Les observateurs sécuritaires estiment que la répétition des assauts traduit une volonté claire de l’ISWAP d’asseoir son influence sur Darak. Située dans une zone frontalière stratégique, la ville représente un enjeu à la fois symbolique et opérationnel pour les groupes armés non étatiques opérant dans le bassin du lac Tchad. Le contrôle ou la déstabilisation de Darak permettrait à l’ISWAP de renforcer ses capacités de mobilité, de ravitaillement et de projection dans cette région transfrontalière.

Cette nouvelle attaque intervient quelques semaines après celle du 6 janvier dernier, au cours de laquelle des combattants de l’ISWAP avaient pris d’assaut la ville à l’aube. Lors de cet épisode, plusieurs bâtiments administratifs avaient été incendiés avant le repli des assaillants, illustrant une stratégie de harcèlement ciblant les symboles de l’autorité de l’État. Ces actions répétées soulignent la capacité du groupe à mener des opérations offensives malgré la présence des forces de défense et de sécurité.

Pour les autorités camerounaises, la situation à Darak pose une nouvelle fois la question de la sécurisation durable des zones frontalières et de la protection des populations civiles.
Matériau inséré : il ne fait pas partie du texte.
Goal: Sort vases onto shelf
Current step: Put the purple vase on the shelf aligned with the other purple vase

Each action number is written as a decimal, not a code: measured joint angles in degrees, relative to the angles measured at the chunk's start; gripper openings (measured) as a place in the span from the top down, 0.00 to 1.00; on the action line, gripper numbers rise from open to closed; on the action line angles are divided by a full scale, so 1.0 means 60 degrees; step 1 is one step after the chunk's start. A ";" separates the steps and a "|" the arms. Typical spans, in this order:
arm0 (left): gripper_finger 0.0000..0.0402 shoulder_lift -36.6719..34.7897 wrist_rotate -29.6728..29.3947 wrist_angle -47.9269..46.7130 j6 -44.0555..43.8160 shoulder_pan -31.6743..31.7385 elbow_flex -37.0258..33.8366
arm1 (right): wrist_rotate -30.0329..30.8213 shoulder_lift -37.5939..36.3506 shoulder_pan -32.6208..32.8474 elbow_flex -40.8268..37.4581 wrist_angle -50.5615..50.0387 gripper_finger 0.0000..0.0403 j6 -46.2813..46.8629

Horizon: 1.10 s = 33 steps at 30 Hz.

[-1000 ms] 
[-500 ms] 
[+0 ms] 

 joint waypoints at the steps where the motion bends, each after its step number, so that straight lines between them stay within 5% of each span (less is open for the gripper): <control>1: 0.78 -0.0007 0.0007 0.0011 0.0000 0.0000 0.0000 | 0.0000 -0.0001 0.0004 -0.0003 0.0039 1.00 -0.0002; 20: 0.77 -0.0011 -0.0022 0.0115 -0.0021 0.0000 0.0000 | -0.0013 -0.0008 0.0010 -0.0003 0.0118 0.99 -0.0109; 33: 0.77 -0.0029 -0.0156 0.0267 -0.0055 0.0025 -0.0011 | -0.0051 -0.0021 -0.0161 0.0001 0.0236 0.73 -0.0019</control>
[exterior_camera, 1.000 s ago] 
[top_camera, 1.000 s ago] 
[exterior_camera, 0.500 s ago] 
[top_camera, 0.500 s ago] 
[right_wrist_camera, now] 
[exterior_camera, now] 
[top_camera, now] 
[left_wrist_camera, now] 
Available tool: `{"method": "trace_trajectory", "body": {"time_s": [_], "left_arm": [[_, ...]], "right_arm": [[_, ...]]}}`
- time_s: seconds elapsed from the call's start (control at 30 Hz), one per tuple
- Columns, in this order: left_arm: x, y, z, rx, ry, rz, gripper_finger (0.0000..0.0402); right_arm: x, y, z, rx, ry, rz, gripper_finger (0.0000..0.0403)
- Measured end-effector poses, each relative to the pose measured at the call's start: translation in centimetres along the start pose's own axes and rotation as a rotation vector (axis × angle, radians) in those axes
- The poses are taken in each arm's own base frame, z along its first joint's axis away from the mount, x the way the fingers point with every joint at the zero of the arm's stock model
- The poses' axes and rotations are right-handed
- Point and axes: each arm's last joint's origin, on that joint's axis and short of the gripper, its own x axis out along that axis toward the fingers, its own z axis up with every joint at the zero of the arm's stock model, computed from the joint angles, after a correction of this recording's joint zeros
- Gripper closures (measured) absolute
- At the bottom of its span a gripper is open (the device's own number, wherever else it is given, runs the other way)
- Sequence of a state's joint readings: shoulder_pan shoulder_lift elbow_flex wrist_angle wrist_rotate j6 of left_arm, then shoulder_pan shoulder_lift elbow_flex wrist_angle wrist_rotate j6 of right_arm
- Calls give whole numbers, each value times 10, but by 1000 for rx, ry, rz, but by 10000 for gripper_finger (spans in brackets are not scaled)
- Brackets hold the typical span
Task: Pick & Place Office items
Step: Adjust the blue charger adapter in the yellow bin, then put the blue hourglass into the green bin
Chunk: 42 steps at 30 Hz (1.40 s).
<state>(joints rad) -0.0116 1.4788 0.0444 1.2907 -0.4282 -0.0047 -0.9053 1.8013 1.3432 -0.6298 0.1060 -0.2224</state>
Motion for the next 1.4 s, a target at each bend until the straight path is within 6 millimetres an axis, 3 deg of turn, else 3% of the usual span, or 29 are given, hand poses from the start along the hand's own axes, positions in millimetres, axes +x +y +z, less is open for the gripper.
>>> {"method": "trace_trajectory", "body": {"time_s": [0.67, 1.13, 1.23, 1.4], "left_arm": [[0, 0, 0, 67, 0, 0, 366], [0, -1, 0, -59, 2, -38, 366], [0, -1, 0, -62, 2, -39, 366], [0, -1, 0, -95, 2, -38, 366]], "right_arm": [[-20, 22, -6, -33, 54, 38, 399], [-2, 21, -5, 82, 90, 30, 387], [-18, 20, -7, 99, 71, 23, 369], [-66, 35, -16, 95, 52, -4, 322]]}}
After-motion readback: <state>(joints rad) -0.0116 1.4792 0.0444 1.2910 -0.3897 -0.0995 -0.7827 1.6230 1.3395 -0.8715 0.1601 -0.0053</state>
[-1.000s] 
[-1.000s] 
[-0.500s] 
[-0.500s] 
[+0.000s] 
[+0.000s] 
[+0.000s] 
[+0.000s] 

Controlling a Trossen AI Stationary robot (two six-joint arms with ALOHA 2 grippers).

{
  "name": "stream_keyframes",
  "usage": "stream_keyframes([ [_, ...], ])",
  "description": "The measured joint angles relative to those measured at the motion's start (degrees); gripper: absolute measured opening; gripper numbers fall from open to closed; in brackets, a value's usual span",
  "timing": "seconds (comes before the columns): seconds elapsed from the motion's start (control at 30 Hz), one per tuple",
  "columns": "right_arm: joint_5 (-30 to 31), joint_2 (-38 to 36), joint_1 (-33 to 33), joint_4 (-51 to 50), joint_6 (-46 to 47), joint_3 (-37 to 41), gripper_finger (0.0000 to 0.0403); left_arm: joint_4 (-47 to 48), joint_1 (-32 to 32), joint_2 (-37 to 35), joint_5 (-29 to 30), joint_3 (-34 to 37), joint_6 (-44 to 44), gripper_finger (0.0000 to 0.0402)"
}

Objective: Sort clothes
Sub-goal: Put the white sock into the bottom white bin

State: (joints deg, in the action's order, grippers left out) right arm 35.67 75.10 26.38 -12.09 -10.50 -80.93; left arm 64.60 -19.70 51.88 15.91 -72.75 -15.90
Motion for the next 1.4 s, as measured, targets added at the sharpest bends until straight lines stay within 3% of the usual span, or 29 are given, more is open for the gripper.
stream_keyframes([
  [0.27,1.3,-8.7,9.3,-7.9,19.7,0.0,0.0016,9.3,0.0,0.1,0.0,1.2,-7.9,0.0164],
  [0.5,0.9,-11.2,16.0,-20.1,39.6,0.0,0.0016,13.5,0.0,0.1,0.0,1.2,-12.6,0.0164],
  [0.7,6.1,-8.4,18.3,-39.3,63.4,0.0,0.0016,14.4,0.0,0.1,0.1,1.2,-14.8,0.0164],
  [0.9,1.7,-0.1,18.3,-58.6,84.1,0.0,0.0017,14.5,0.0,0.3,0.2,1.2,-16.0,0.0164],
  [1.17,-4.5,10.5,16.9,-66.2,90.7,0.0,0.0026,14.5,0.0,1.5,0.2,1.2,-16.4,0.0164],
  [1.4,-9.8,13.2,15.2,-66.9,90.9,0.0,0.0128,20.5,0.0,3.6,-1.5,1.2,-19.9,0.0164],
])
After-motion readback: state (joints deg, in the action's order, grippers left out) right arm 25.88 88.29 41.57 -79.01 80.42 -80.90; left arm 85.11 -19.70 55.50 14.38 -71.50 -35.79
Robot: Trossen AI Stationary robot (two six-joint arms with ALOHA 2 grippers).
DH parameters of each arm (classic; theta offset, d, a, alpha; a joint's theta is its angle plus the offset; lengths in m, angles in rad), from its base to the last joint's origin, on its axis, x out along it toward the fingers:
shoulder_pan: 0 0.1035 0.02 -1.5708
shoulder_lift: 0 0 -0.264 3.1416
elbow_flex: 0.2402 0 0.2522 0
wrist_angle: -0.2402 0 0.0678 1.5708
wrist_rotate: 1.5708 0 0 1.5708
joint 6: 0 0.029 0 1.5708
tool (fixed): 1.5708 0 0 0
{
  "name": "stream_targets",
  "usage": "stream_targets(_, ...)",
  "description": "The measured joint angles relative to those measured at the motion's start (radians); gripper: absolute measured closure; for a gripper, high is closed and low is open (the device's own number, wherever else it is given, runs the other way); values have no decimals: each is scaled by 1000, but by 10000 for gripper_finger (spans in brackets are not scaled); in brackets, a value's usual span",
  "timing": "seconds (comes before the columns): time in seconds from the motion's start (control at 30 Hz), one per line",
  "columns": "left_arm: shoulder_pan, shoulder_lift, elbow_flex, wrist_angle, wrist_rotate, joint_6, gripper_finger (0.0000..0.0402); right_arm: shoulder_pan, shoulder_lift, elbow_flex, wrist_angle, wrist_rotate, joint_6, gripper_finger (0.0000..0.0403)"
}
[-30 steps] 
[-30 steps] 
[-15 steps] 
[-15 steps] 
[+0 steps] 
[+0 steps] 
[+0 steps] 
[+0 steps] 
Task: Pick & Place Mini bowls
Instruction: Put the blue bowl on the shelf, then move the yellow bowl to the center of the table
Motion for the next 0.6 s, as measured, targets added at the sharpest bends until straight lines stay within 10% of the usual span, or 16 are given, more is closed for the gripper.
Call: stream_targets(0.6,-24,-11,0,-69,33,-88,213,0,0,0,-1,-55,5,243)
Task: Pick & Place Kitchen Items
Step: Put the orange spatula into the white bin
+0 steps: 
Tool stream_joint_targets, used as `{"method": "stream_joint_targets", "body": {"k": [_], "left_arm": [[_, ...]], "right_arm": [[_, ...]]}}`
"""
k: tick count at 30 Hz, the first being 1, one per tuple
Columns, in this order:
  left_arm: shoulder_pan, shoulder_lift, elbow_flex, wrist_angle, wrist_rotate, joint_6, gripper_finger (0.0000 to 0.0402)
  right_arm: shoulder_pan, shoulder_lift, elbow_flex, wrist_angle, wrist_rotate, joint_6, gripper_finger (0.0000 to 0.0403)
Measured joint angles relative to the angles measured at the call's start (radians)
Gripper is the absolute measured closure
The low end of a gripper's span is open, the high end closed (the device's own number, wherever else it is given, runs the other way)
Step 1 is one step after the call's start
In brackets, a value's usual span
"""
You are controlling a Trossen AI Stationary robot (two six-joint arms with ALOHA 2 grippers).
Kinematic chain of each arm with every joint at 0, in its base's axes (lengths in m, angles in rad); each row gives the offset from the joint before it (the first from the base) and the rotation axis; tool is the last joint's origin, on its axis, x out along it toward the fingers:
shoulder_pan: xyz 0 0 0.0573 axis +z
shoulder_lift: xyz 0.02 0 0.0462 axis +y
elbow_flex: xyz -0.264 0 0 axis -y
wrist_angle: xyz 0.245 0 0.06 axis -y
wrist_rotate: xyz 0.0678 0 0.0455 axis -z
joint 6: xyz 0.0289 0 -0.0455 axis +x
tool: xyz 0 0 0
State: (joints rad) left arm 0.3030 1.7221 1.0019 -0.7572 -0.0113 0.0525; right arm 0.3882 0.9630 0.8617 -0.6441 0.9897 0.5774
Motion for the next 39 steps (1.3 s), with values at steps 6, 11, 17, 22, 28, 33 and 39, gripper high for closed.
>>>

Si aucune communication officielle détaillée n’a encore été faite à la suite de la dernière attaque, les forces de sécurité restent en alerte, dans un contexte où la menace terroriste demeure active et évolutive.

À Darak, la relative accalmie observée après le retrait des assaillants reste donc fragile. Pour les habitants contraints à l’exil temporaire, l’incertitude domine, tandis que la ville s’impose, une fois encore, comme l’un des foyers sensibles de la lutte contre l’ISWAP dans l’Extrême-Nord camerounais.